It's going to be really interesting to see how work like this impacts the Robotic Process Automation or "RPA" product space.
Many of the enterprise products in this category have used computer vision to help reduce brittleness, but for all of the improvements, these tools have remained highly error prone, not to mention extremely expensive.
The explosion of interest in the category across a broader community of researchers and developers seems like both a boon for the RPA space, and a major threat of disruption.
As an aside: I'm stunned how willing my own org is to train an RPA process that can break so easily, vs scripting the same actions in PowerShell and performing it against a REST interface in ServiceNow (our ticketing system). They scream and cry about proper authentication methods to ServiceNow (OAuth not username + password), and then they're happy to let an RPA process clunk around doing something recorded. They shot down the script that works, and are investing hundreds of hours in an RPA expert to do it with many less scripted validation steps. Just ugh.
Wait…are they using RPA to automate interactions with ServiceNow? i.e. they’re controlling the ServiceNow UI? If so, that’s pretty terrible.
This kind of project baffles my mind. RPA should be used for situations when there is no API available, and from what I understand of the ServiceNow product, it has all kinds of APIs for automation use cases.
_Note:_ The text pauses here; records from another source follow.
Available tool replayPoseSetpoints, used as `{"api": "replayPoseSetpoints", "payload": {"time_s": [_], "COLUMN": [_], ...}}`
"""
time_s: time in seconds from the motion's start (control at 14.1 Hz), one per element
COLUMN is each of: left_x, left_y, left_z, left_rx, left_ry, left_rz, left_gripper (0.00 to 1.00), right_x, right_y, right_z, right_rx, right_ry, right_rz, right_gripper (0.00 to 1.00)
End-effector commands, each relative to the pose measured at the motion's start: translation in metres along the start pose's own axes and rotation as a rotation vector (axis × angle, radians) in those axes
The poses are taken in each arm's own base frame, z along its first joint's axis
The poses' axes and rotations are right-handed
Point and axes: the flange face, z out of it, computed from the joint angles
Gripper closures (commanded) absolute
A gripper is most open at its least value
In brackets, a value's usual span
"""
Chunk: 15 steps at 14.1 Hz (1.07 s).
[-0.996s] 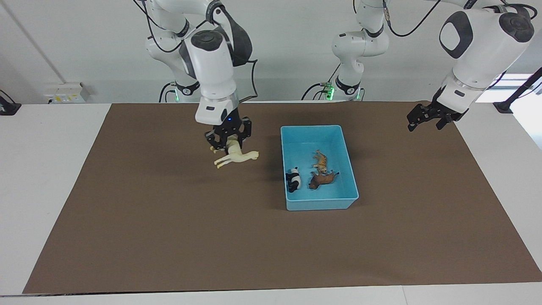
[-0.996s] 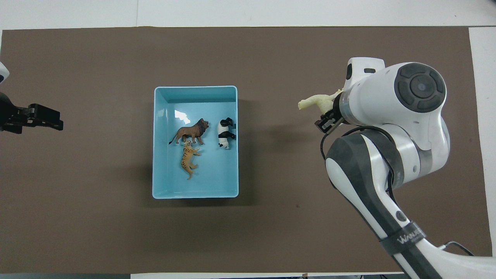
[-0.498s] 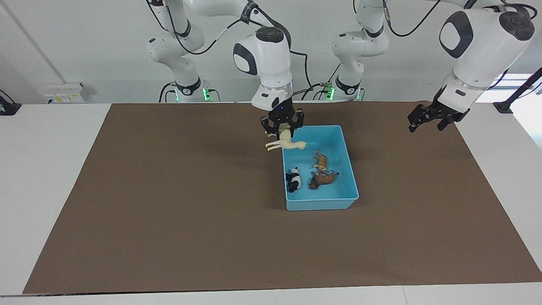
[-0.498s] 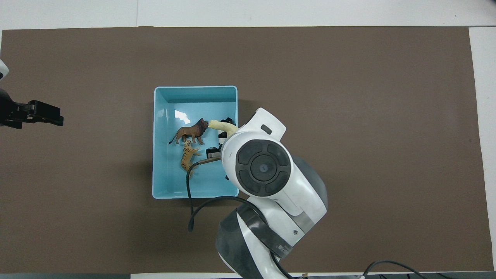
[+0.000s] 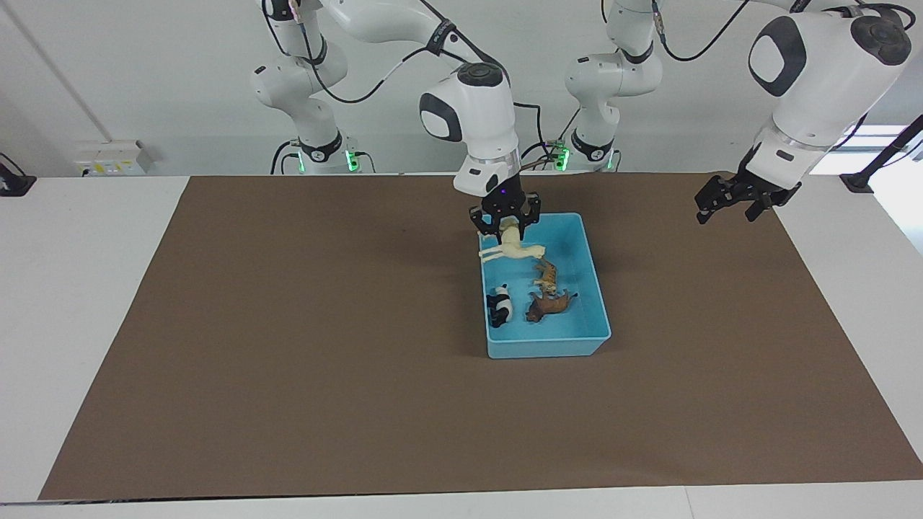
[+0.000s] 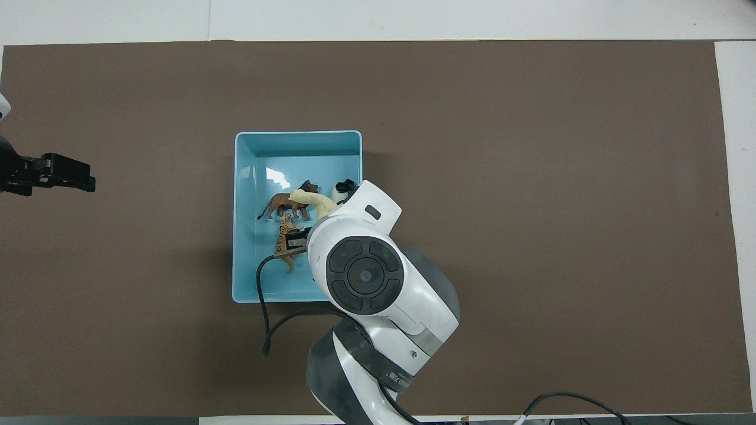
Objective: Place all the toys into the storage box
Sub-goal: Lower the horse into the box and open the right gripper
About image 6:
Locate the light blue plastic storage box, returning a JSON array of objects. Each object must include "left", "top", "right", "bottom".
[{"left": 232, "top": 130, "right": 364, "bottom": 303}]

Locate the brown paper table mat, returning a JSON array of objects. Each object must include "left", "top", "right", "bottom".
[{"left": 0, "top": 40, "right": 753, "bottom": 417}]

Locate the orange striped tiger toy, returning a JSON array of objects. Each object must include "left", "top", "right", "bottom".
[{"left": 273, "top": 212, "right": 307, "bottom": 274}]

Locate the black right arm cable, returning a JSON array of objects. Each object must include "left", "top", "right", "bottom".
[{"left": 255, "top": 248, "right": 356, "bottom": 357}]

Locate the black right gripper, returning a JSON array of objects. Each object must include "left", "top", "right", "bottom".
[{"left": 287, "top": 227, "right": 312, "bottom": 253}]

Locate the cream horse toy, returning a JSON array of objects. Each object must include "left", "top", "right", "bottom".
[{"left": 288, "top": 188, "right": 342, "bottom": 223}]

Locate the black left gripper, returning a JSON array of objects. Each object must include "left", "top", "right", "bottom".
[{"left": 0, "top": 136, "right": 96, "bottom": 197}]

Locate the black floor cable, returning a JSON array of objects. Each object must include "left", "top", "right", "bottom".
[{"left": 513, "top": 392, "right": 634, "bottom": 425}]

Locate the brown lion toy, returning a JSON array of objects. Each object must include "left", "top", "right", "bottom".
[{"left": 257, "top": 180, "right": 320, "bottom": 221}]

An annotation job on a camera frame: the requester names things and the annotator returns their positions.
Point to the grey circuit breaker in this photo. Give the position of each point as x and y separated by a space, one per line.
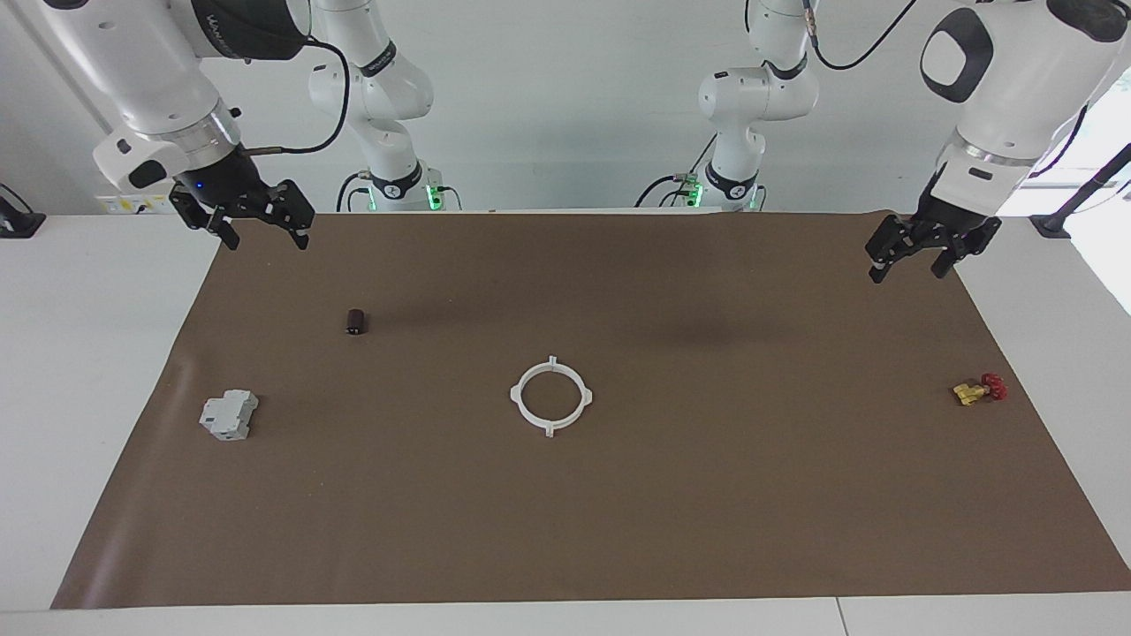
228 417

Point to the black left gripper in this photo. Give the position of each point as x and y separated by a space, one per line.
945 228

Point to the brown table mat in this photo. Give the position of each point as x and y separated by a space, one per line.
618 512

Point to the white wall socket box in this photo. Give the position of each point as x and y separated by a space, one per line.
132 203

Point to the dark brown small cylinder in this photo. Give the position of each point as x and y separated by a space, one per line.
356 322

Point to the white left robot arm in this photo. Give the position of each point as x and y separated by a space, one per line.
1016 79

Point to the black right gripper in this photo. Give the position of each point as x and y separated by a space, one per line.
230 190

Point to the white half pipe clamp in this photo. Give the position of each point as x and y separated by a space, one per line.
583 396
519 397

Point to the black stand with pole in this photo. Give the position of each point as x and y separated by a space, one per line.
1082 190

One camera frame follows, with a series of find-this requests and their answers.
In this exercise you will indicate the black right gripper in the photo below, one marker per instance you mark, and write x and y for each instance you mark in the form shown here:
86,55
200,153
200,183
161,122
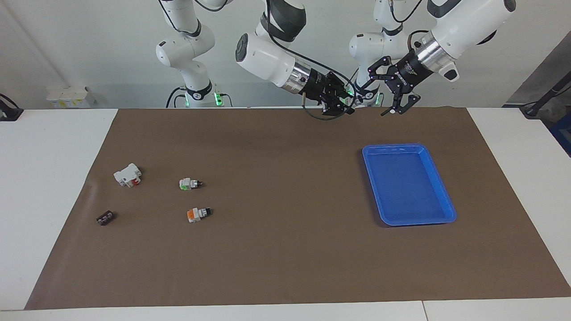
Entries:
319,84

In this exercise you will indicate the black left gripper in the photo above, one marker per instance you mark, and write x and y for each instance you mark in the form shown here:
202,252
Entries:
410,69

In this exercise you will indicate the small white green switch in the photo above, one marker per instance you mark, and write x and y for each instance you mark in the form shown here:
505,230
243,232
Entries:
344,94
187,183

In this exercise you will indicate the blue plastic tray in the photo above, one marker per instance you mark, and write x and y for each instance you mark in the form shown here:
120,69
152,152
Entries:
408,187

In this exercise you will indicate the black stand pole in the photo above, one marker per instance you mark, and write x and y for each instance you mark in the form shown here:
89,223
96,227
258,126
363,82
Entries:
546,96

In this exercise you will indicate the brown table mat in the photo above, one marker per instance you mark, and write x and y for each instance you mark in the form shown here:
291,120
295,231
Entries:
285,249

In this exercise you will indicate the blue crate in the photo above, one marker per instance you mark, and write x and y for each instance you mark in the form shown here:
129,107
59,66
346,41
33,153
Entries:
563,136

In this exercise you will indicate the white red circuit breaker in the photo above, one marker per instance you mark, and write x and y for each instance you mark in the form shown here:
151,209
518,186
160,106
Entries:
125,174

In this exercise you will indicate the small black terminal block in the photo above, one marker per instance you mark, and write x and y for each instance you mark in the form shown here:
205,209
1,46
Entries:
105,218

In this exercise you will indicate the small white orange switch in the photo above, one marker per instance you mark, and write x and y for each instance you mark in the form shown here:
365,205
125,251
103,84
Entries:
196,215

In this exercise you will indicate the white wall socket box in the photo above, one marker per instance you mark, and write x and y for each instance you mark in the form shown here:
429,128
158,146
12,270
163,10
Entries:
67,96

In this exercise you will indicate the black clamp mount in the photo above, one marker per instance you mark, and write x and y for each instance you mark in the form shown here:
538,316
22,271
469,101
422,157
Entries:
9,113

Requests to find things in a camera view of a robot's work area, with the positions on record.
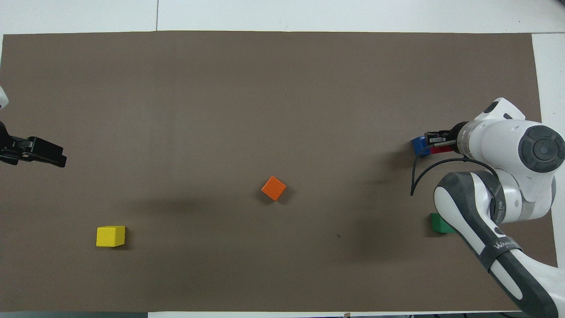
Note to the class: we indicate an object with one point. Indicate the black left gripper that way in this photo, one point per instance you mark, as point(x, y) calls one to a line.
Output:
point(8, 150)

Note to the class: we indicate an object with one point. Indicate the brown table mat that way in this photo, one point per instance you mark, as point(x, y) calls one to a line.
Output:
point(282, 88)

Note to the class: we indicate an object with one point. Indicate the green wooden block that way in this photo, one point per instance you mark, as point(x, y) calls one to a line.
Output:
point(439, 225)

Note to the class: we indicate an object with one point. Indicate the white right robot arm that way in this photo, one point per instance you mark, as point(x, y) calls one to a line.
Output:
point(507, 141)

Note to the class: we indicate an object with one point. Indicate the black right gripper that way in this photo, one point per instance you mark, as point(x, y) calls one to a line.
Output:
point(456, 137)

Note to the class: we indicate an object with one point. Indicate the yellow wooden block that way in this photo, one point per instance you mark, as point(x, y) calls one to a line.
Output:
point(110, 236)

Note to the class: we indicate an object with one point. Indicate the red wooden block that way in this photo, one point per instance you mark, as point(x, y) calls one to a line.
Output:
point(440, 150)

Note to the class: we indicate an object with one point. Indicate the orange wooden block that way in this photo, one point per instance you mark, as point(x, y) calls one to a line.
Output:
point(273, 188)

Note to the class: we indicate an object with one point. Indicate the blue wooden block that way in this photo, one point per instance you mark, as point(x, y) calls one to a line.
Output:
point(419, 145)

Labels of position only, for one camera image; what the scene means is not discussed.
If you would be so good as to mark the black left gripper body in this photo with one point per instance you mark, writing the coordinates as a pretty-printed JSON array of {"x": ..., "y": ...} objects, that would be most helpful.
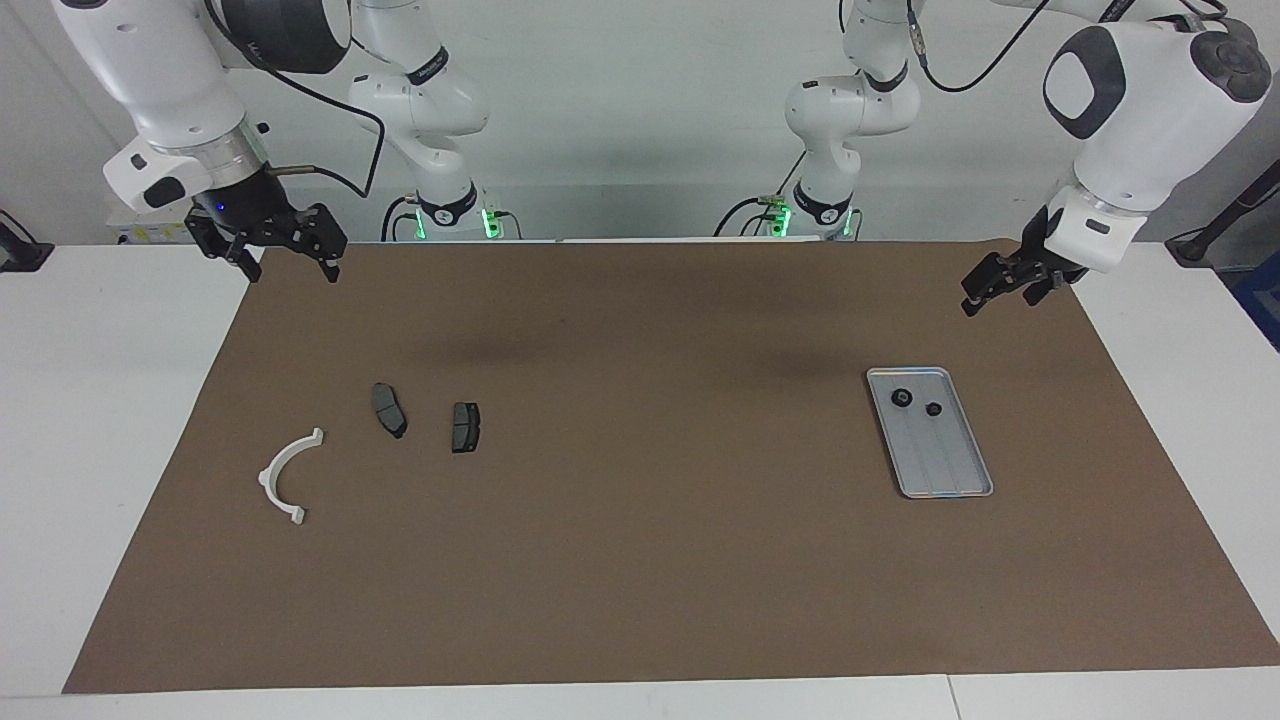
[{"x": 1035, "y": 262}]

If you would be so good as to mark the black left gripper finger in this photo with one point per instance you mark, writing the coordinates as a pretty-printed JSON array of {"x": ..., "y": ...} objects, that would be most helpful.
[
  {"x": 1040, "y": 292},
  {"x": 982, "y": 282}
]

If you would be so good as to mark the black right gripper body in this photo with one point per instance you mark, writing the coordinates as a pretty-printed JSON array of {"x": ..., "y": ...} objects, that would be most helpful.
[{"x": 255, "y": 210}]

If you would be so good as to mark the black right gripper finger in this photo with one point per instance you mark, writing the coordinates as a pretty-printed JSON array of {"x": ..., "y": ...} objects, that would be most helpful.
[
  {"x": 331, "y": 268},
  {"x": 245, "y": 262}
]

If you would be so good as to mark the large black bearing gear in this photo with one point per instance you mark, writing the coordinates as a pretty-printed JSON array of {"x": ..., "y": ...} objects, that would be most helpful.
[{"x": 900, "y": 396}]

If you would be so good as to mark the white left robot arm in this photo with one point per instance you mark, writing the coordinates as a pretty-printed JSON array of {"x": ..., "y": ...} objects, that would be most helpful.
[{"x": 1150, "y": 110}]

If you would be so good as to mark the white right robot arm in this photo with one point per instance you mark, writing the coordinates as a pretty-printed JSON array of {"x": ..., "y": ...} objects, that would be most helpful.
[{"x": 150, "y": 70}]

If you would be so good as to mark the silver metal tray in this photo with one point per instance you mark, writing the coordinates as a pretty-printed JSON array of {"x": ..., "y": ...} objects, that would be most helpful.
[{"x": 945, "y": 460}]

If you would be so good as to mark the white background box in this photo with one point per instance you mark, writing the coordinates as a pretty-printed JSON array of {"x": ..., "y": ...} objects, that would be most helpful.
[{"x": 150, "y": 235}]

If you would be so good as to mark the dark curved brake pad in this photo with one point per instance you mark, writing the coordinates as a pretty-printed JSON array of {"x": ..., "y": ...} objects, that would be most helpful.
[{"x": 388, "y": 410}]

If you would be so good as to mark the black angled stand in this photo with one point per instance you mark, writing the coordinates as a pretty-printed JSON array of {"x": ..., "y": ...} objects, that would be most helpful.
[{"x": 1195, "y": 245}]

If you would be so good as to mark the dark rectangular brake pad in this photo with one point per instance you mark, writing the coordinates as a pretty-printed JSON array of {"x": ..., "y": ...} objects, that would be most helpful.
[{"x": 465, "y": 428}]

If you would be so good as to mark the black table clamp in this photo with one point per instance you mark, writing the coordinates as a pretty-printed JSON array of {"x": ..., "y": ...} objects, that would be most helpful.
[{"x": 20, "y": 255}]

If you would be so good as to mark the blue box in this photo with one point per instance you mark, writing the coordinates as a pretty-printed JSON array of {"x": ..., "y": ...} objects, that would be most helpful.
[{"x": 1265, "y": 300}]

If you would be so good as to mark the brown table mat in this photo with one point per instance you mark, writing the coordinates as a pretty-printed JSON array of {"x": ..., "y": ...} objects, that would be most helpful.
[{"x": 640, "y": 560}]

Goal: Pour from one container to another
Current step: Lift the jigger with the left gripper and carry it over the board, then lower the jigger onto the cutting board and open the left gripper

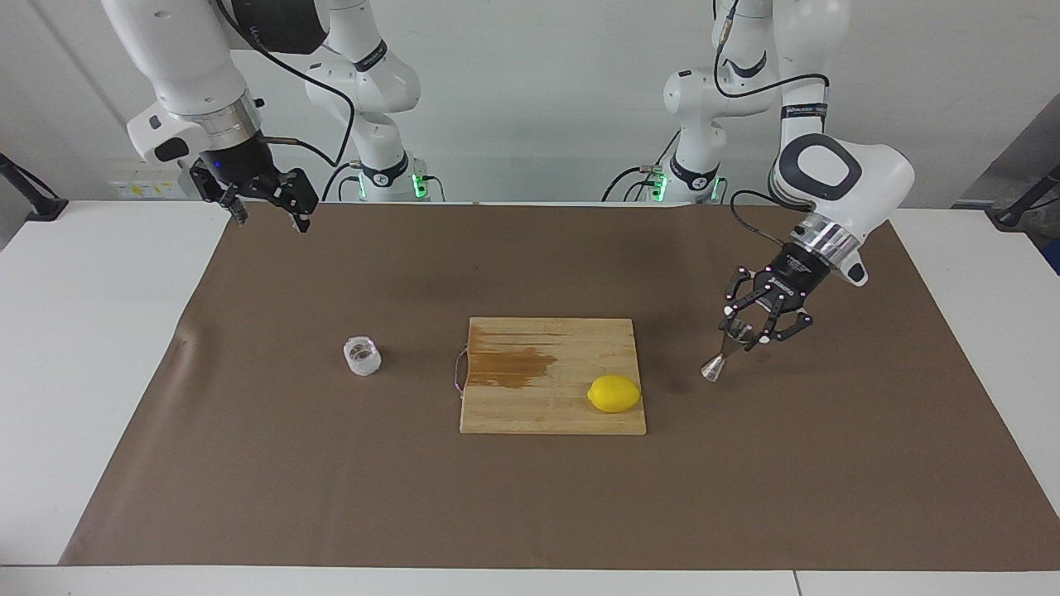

Our ServiceNow team literally believes use of the REST API is a security risk, because you can insert "bad data" into the incident table and others. I showed them different ways you can break the web GUI to do things like creating a ticket without a customer, or setting a ticket to On Hold without an On Hold Reason, etc. I actually created a dashboard called the "Gallery of Broken Tickets" because they didn't know how to make reports and dashboards, and then I presented this to them to show them bad data that currently exists in `incident`. I'm never getting hired to that team.
But yes, RPA is big at our org right now. In ServiceNow too.
Add another layer of AI on top of RPA and the mess will be harder to or impossible to ever untangle. If it works with high accuracy it will still be a great thing but a complete blackbox and expensive one to maintain too.
I suspect they’ll co-exist, but I don’t think full replacement is likely in many cases. Existing RPA products will continue to exist if for no other reason that they’re already deeply embedded in many environments. Over time, those same products will just get easier to use.
One of the core features of RPA products is centralized visibility and management of the lifecycle of automations. This will remain even if the entire interaction layer changes.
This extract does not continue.